12 Februari 2022, 07:50 WIB
Foto Iustrasi; Polemik yang terjadi di Desa Wadas hingga terjadinya penangkapan warga yang menolak penambangan batu andesit./ Tangkaplayar video/ /Instagram @wadas_melawan

 

WNC – YOGYAKARTA – Pakar Hukum Agraria Fakultas Hukum UGM, Dr. Rikardo Simarmata, mengatakan dalam kasus  penambangan di Wadas ini terdapat keanehan.

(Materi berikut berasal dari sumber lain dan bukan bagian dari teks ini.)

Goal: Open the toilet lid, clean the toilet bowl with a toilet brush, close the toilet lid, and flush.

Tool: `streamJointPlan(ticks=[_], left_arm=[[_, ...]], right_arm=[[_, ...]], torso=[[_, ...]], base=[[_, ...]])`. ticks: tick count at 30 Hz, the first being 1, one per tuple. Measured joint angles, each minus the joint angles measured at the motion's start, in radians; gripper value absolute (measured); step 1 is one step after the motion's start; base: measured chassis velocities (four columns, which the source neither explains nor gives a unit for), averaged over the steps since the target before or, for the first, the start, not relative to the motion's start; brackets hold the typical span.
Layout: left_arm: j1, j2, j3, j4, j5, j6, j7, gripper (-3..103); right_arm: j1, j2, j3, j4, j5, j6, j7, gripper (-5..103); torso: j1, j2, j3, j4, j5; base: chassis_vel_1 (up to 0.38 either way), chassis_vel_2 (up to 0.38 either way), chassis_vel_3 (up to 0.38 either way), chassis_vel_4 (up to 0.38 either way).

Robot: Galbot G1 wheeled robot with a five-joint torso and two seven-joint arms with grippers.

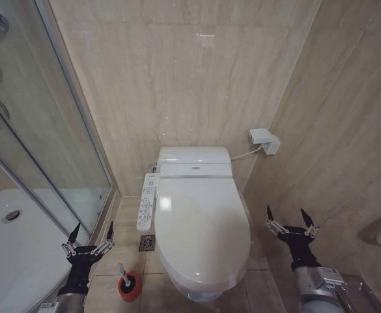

Satu sisi kegiatan pembangunan waduk Bener masuk kategori kepentingan umum. Namun kegiatan pengambilan (penambangan) batu andesit itu tidak masuk dalam kategori kepentingan umum.

Pemaketan (pembangunan bendungan dan penambangan andesit) itu memang bisa membuat kegiatan pengukuran dalam rangka pengadaan tanah di lokasi tambang menjadi legal.

“Tapi apakah dengan hak pakai yang dimiliki, Kementerian PUPR berwenang mengambil bebatuan di bawah tanahnya?” terangnya, dilansir WNC melalui ugm.ac.id, Jumat, 11 Februari 2022.

Baca Juga: Ganjar Pranowo Bersama Komnas HAM akan Membuka Komunikasi dengan Warga di Desa Wadas

Diketahui, warga Desa Wadas, Kabupaten Purworejo, Jawa Tengah menolak penambangan batu andesit karena mengancam keberadaan mata air di wilayah tersebut.

Penolakan batu andesit akan digunakan sebagai material pembangunan Bendungan Bener yang masuk salah satu proyek stategis nasional.

Menurut Rikardo Simarmata, boleh jadi strategi pemaketan dan penyatuan ini didesakan oleh status sebagai proyek strategis nasional (PSN).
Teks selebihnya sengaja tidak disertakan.